Penyembah Iblis : BAB 3

Penyembah Iblis

Bab 3: Pagi Pun Tiba

Mentari perlahan naik, menyinari rumah reyot di tepi hutan. Udara masih dingin, embun menggantung di dedaunan. Aroma kayu bakar dari dapur menyebar ke seluruh ruangan, bercampur dengan wangi nasi yang baru matang.

Di dalam rumah, Rini duduk bersila di lantai, menyendokkan nasi ke piring anyaman bambu. Wajahnya masih terlihat pucat, tetapi senyumnya tetap ada.

"Rahayu, ayo makan dulu," panggilnya lembut.

Anak perempuan kecil itu menguap, lalu berjalan mendekati ibunya dengan langkah malas. Ia duduk di sampingnya, matanya berbinar melihat lauk sederhana: tahu goreng dan sambal terasi.

Bapak duduk di seberang mereka, tatapannya masih terlihat kosong. Kantong hitam pemberian makhluk semalam tersimpan di balik lipatan sarungnya. Ia belum tahu apakah harus menggunakannya atau tidak.

Mereka makan dalam diam, hanya sesekali terdengar bunyi sendok menyentuh piring. Rini menatap Bapak dengan ragu.

"Pak, semalam aku dengar Bapak bicara sendiri... Kenapa?" tanyanya hati-hati.

Bapak tidak langsung menjawab. Ia hanya menatap nasi di piringnya tanpa selera.

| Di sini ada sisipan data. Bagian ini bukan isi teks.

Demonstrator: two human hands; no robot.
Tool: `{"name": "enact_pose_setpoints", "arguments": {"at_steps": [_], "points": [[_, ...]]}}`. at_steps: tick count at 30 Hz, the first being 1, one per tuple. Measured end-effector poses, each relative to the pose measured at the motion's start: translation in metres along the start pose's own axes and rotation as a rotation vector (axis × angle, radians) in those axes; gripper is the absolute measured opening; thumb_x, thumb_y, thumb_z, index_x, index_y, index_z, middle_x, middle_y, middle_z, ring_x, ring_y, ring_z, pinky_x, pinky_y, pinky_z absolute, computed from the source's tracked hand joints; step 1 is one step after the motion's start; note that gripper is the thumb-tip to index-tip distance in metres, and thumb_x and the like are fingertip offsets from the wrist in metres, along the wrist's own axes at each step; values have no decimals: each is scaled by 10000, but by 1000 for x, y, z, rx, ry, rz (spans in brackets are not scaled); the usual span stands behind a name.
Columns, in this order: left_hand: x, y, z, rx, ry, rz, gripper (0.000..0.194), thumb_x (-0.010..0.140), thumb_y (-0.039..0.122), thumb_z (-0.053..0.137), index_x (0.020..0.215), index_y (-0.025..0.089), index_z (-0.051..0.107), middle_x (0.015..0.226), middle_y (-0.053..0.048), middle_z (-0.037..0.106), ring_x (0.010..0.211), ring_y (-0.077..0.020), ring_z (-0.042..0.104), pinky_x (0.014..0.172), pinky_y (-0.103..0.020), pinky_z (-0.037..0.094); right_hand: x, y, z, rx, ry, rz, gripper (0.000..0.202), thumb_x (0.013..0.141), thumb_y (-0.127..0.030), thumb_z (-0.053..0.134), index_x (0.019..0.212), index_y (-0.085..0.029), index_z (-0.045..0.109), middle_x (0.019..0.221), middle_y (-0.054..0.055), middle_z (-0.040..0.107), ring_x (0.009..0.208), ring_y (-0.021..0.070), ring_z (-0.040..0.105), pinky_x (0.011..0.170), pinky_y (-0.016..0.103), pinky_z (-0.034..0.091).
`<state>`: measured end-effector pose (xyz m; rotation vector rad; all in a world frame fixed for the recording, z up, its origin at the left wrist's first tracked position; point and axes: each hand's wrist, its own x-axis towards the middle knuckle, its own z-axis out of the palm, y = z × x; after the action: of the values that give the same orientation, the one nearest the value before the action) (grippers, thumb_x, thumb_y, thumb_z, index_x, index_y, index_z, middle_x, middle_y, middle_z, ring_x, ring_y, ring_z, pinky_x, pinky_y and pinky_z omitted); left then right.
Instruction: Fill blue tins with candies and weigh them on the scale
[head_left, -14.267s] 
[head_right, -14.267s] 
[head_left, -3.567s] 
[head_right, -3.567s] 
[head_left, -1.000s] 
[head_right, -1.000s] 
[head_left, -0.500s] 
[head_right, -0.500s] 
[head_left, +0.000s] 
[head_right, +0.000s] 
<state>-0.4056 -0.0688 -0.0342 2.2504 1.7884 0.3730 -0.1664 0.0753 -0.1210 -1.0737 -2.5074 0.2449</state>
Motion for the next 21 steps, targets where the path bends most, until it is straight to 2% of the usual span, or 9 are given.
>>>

Tiba-tiba, terdengar suara langkah kaki di luar rumah. Seseorang mengetuk pintu dengan pelan.

Tok... tok... tok...

Bapak dan Rini saling pandang. Jarang ada tamu di pagi buta seperti ini.

Dengan sedikit enggan, Bapak berdiri dan membuka pintu.

Di ambang pintu, berdiri seorang perempuan muda. Rambutnya sebahu, wajahnya pucat tetapi cantik dengan sorot mata yang tajam. Ia mengenakan kaos hijau usang dan rok hitam yang sudah terlihat pudar.

"Permisi," ucapnya dengan suara pelan. "Maaf mengganggu. Saya Sri Kinanti, tetangga baru kalian."

Bapak mengerutkan kening. "Tetangga baru? Memangnya rumah siapa yang Ibu tempati?"

Sri tersenyum tipis. "Rumah tua di seberang hutan, dekat sungai kecil. Saya baru pindah beberapa hari lalu."

Rini menelan ludah. Setahunya, tidak ada rumah yang layak huni di sana.

"Tadi saya melihat kalian sedang sarapan," lanjut Sri, melirik ke dalam rumah. "Maaf kalau saya lancang, saya hanya ingin berkenalan."

Bapak mengangguk kecil, berusaha tetap sopan. "Silakan duduk, Bu Sri. Mungkin mau minum teh?"

Sri menggeleng pelan. "Tidak usah repot-repot. Saya cuma mau bilang... kalau butuh sesuatu, jangan ragu datang ke rumah saya."

Ada sesuatu dalam nada bicaranya yang membuat Rini bergidik.

Sri tersenyum sekali lagi, lalu berbalik pergi dengan langkah pelan. Namun, sebelum ia benar-benar menjauh, ia menoleh ke arah Bapak.

"Pak Ramdan..." panggilnya.

Bapak menegang.

"Saya tahu... Anda sedang mencari jalan keluar dari kesulitan," katanya pelan. "Hati-hati dengan apa yang Anda pilih."

Setelah itu, ia pergi begitu saja, meninggalkan udara yang terasa lebih dingin dari sebelumnya.

Bapak menggenggam sarungnya erat, merasakan kantong hitam di dalamnya.

Bagaimana perempuan itu tahu namanya? Bagaimana dia tahu tentang kesulitannya?

Dan yang lebih mengerikan... benarkah ada seseorang yang tinggal di rumah kosong dekat sungai itu?